Task goal
Without further comment, state how many lines in the listing below contain the word "pink".

Source information
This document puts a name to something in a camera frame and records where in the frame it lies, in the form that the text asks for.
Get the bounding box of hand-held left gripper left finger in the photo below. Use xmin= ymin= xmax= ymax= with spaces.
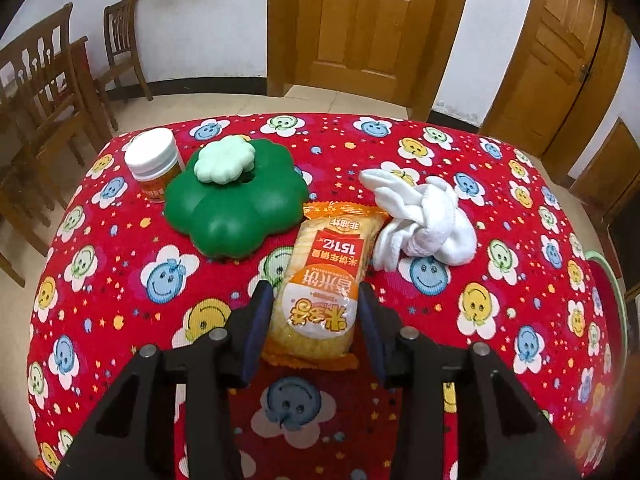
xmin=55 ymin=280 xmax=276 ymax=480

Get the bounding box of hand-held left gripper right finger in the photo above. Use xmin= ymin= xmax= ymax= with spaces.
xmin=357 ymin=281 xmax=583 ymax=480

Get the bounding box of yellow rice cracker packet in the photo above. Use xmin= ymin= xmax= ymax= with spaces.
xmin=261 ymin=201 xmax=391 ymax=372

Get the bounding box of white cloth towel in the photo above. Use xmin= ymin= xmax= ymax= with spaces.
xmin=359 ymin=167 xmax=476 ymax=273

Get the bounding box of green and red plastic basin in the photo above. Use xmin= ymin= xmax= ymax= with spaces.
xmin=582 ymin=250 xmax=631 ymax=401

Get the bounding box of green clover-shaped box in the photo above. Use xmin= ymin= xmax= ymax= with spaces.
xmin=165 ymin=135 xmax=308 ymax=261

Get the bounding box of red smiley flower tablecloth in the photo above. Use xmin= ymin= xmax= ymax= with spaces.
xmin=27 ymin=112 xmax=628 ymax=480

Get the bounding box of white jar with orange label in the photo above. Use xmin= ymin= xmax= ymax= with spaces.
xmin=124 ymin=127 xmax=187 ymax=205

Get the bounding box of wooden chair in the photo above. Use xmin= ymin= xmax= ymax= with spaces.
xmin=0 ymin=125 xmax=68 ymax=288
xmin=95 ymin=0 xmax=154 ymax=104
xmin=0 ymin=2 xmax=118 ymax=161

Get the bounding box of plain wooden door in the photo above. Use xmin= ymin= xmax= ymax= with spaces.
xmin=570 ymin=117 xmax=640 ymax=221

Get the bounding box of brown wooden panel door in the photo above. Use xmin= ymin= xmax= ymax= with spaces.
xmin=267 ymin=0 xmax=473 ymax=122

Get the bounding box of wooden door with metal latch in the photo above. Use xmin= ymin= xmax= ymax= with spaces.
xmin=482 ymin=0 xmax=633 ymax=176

...

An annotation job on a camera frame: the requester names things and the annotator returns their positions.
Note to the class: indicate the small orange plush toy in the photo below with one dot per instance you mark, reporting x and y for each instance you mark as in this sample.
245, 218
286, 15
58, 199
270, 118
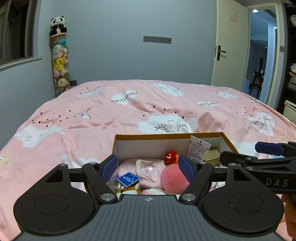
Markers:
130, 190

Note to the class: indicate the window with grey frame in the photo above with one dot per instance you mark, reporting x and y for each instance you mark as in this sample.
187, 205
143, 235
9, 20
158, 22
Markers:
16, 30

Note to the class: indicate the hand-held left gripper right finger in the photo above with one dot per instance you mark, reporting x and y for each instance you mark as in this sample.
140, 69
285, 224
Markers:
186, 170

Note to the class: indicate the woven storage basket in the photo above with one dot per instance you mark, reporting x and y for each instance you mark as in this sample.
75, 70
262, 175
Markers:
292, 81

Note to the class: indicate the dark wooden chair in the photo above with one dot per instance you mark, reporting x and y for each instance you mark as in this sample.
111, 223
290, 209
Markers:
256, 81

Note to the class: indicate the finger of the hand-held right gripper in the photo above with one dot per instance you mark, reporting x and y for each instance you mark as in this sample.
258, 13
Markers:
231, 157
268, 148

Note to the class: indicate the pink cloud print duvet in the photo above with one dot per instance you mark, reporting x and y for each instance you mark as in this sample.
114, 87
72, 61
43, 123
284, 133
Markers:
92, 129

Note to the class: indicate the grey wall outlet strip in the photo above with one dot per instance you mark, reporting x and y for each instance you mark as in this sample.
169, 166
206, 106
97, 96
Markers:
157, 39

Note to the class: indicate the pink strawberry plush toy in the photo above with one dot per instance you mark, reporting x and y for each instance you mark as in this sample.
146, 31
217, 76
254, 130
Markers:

Task output
2